Information supplied:
++++
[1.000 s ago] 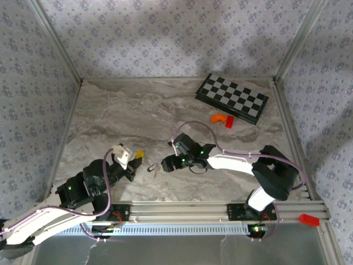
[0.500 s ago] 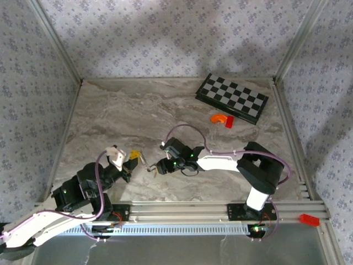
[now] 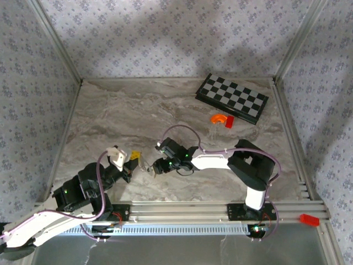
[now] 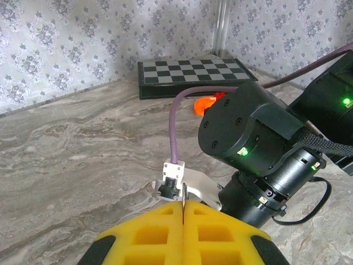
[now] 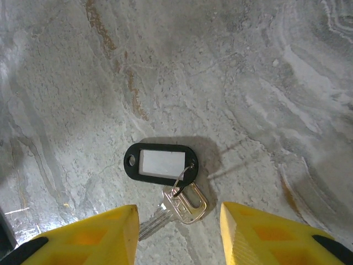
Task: Put the keys on the keyring
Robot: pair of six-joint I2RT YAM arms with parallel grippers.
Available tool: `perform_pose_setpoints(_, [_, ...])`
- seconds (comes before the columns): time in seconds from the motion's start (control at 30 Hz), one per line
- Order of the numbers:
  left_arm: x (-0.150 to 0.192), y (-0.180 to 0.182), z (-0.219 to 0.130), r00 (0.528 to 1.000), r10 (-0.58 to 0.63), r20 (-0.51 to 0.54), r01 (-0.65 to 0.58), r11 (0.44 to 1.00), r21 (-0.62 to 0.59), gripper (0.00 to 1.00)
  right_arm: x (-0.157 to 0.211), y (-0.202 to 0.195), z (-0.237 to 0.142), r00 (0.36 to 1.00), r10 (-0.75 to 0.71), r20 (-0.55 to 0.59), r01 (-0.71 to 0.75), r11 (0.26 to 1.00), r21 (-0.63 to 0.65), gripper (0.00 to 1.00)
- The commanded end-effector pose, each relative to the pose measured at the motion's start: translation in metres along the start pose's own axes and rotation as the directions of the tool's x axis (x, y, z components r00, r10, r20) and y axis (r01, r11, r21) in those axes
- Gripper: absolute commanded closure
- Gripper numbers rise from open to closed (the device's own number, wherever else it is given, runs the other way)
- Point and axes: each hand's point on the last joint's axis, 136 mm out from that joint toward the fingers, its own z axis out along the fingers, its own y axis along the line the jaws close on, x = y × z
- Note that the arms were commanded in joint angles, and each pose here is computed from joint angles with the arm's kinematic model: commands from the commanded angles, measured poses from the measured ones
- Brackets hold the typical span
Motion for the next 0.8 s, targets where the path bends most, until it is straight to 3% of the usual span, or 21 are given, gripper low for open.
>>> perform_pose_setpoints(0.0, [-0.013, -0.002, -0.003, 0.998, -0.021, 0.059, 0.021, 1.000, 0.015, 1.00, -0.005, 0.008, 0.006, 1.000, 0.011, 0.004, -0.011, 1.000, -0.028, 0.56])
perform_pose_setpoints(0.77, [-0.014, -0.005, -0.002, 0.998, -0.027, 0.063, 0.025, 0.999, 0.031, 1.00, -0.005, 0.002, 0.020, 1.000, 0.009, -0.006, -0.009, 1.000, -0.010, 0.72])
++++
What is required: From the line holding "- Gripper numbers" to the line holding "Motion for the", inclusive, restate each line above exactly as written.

Completed exercise:
- Gripper numbers rise from open to closed (the device's own number, wherever else it is given, runs the other way)
- Point and axes: each hand's point on the last joint's axis, 136 mm out from that joint toward the fingers, its own z axis out along the fingers, its own y axis along the line the jaws close on, x = y × z
- Note that the arms were commanded in joint angles, and each pose here is computed from joint angles with the arm's kinematic model: commands from the commanded angles, measured poses from the measured ones
- Brackets hold the typical span
Motion for the next 0.8 s, targets where the path bends most, until it is straight to 3% of the usual span, or 21 are given, gripper low for open.

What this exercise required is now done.